Any one who knows the dynamic influence that mental processes, particularly the unconscious ones, have over the physical organism and its far-reaching ramifications, will recognize at once the possibilities that are bound up in endless varieties of this situation.

We see this same principle everyday, and in fact apply it (in the opposite manner to obtain the opposite results), when we inculcate manly ideas in the mids of our boys and encourage them to conduct themselves accordingly, in order to develop in them the attributes of manliness. With girls, we foster the womanly ideal and encourage them in the direction of proper feminine conduct to promote the accredited qualities of womanhood.

We also see evidenced at times the wish to remain a child, and to retain the priviliges and attentions of childhood, which apply to neurotic persons. This notably interferes with their development and progress toward adulthood.

Stekel tells us that when a boy acts like a girl it does not necessarily mean that he has that kind of a predisposition. It may only signify his identification with his mother or sister, whom he unconsciously accepts as a model after whom to pattern his conduct.

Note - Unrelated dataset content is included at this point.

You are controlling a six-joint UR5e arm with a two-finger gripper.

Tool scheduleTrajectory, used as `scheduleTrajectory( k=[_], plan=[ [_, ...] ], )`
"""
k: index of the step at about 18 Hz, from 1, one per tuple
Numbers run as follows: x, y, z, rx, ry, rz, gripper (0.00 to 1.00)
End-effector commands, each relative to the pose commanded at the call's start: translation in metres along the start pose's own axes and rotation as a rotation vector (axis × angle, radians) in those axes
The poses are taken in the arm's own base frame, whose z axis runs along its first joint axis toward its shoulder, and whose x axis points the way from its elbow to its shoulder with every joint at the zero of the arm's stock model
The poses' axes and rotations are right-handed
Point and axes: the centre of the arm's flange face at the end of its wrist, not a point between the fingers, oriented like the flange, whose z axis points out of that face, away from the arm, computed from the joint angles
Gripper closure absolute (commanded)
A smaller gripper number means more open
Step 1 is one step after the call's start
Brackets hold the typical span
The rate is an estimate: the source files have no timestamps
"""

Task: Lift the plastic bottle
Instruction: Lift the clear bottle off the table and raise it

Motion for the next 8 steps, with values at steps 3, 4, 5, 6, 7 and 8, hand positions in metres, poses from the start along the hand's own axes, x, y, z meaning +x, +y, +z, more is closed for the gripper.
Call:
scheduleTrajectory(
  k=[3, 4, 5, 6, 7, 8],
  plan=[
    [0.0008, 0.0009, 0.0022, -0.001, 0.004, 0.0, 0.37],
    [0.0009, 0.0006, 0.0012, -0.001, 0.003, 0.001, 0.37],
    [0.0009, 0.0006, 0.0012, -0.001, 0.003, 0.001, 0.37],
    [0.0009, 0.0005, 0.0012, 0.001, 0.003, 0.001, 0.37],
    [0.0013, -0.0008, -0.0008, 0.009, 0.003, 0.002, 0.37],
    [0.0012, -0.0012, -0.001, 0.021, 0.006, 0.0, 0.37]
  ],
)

Alfred Adler, whose conception of the neurosis is based on the hypothesis of “the male protest,” associates homosexuality with this principle. In his opinion, all reactions and protective constructions or fixations of the neurotic are based on the wish to be a “complete being,” as he sees it. Homosexuality exemplifies this protest in a singular form. The homosexual's ambition is (in its unconscious implications): I want to be a woman! This, according to Adler, is a male protest under the guise of female means. He maintains that the homosexual attempts by this means to enhance his strength of personality. The latter turns away from woman because he fears his inferiority. He fears the sexual partner. Fear, shame, hate and disgust are the inhibitions which drive the homosexual away from the opposite sex.

Adler mentions that the over-valuation of the homosexual partner serves also to raise the neurotic invert in this own estimation. Thus, in neuroses, homosexuality, even when carried into practice, is always found to be a symbol by means of which it is sought to place the individual's own superiority beyond question. This mechanism is similar to that of a religious psychosis, in which the fancied nearness to God has the significance of an elevation. In a sense, the religious fanatic identifies himself with God, just as the non-religious psychopath may identify himself with Napoleon, Caesar, Alexander the Great, or some other character in history whose personality completely dominated his environment.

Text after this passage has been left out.